Retirement

Financial planners like myself often encounter clients wanting to know how to financially retire.   While retirement is about much more than just money, that is why folks frequently seek out financial planning.   These people just want to know “How much do I need to retire” to avoid living under a bridge?  This can become a kind of “Catch 22” question.

Living Expenses

Frequently my countering question is how much do they expect to spend or what are their current expenses.  The answers to these are usually unknown by the clients.   As a planner, the level of living expenses is an important question.   I want my clients to be able to live their desired lifestyle rather than adjust their lifestyle to their income.  That is true Financial Independence.

Fundamentally, knowing the level of expenses is best known when the client can paint a self-portrait of what they want to do and enjoy later in the life.   This might include travel, helping with grandchildren, getting more involved in their religious institution or volunteering with favorite charities to name a few.

Once the spending level is known, it possible to determine the amount of money need to sustain the desired lifestyle.

Grow Your Wealth the Best Way

In my CFP professional training I was taught to think about growing money as if there are three ways to adjust the “pile” of money.  First, is to allow the money to grow longer or time.  Second, adjust the growth rate on the money.  Third, start with a larger pile of money.   Frequently when I talk with folks, they want to retire sooner and have a largely unchangeable size of a money pile.  This means the first and third adjustments are not available to them.  They then think that the way to get to financial independence soonest is by increase their rate of growth.  This means increasing the risk the money faces in order to grow it larger.  This translates to mean a greater risk of loss in exchange for a higher growth rate.

This pile of money is usually way too important to risk great loss. Though it seems the only path for a client as the stock market “always” goes up.  Historically, it is true with a 10 year or greater horizon the market goes up.  Those walking through the door often want to retire soon.  A retiree’s greatest danger in financial independence is what’s called in industry jargon “sequence of returns risk.”  In lay terms, this means that if a down market occurs in the first few years of retirement, the whole retirement plan is at great risk of failure.  Think about those people that retired in early 2008 and later had to pull money out to living on at greatly reduced values because of the great recession.  Their portfolio’s are significantly and permanently smaller as result.

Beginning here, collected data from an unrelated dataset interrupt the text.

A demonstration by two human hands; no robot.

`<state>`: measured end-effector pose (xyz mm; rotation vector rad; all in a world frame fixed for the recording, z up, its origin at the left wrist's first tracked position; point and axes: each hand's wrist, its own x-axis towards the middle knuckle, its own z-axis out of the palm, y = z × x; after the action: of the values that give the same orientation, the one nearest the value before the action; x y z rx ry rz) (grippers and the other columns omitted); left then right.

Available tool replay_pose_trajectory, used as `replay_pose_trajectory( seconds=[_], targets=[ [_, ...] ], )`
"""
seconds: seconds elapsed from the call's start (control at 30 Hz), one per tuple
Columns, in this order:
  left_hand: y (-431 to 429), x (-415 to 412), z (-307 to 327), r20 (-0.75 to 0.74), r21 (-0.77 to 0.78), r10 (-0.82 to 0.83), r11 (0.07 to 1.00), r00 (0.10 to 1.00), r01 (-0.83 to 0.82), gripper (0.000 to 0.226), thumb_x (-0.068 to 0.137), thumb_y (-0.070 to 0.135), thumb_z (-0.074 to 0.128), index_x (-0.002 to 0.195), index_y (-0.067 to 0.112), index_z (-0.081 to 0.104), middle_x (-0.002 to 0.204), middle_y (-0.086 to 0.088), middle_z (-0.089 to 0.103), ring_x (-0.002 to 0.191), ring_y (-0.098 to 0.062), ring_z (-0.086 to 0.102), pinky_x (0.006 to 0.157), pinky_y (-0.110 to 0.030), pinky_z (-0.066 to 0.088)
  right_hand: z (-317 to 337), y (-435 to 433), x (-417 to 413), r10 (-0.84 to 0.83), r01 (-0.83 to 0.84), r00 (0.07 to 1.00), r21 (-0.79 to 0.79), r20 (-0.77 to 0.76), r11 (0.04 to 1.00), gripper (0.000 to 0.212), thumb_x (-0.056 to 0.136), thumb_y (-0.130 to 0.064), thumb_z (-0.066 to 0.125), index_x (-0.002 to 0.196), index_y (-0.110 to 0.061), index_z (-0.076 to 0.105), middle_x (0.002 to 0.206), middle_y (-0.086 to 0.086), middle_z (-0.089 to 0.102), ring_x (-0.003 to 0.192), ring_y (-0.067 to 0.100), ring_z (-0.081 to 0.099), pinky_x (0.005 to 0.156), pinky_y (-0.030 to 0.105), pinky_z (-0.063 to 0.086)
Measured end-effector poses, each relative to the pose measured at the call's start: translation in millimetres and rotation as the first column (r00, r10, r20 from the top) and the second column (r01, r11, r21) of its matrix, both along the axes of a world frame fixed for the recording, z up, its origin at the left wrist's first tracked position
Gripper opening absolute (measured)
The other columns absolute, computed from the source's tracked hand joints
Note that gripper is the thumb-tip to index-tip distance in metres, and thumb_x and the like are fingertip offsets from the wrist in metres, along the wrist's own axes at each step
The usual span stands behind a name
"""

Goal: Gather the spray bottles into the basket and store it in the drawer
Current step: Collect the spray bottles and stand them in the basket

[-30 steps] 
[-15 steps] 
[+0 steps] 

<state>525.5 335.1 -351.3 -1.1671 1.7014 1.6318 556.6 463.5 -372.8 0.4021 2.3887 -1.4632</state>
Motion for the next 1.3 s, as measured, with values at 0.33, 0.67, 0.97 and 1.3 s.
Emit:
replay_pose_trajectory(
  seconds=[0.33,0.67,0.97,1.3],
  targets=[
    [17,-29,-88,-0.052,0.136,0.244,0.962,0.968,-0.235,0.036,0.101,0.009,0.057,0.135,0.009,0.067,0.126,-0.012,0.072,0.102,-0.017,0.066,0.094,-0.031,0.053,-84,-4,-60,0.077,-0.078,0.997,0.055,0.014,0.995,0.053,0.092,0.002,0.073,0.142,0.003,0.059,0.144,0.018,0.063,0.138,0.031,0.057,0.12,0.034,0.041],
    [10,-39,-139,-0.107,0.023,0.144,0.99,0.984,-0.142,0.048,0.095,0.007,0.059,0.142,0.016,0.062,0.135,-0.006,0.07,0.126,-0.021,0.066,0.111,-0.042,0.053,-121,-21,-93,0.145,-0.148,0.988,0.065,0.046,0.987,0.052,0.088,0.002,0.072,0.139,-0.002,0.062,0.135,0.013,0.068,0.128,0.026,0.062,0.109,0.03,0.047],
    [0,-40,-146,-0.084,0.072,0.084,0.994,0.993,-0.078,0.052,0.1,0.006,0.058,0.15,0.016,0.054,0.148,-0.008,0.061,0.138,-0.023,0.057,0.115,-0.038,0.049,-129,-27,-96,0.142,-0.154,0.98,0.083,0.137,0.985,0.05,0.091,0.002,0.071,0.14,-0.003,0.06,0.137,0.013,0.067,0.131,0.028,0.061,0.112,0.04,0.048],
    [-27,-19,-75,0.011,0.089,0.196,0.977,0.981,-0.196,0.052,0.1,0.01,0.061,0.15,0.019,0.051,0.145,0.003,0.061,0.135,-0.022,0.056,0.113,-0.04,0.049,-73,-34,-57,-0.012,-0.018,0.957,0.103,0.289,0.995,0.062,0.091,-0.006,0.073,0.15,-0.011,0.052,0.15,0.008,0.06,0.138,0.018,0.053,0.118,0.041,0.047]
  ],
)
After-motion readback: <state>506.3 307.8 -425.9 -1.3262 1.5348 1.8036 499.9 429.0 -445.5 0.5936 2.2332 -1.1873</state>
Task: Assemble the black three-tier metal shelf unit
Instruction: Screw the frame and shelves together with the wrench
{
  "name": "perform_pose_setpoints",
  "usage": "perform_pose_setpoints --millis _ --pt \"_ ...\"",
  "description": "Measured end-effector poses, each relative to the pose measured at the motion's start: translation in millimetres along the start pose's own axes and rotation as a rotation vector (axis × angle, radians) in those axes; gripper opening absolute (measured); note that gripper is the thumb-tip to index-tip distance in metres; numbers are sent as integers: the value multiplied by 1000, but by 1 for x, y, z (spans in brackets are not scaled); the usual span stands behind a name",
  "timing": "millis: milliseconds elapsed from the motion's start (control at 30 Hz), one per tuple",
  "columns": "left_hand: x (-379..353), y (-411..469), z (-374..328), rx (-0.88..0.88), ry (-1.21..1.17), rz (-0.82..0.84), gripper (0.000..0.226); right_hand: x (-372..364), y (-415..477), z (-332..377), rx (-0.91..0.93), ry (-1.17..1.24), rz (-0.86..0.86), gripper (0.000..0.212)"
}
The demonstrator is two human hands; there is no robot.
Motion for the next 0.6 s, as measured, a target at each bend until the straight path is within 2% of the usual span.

What Is the Pre-Retiree To Do?

Sometimes, the best financial answer is to wait or delay.  Working is trading off of time for money over one’s work life.   Stopping work is trading money for time right immediately.  Waiting allows the first and third adjustments of the money to come into play.   This allows the money to grow longer and to start retirement with a larger pile.   It will also make financial independence a few years shorter for drawing from the money pile.   The delay may favor larger social security and pension payments. Additionally, waiting means delaying tapping into the “pile” of money which has gained additional time to grow.   All this means that the amount of risk of this precious pile of money can be decreased by using a lower growth rate.  This hard strategy can help reduce the risk if the stock market/economy has trouble times in the first few years of retirement.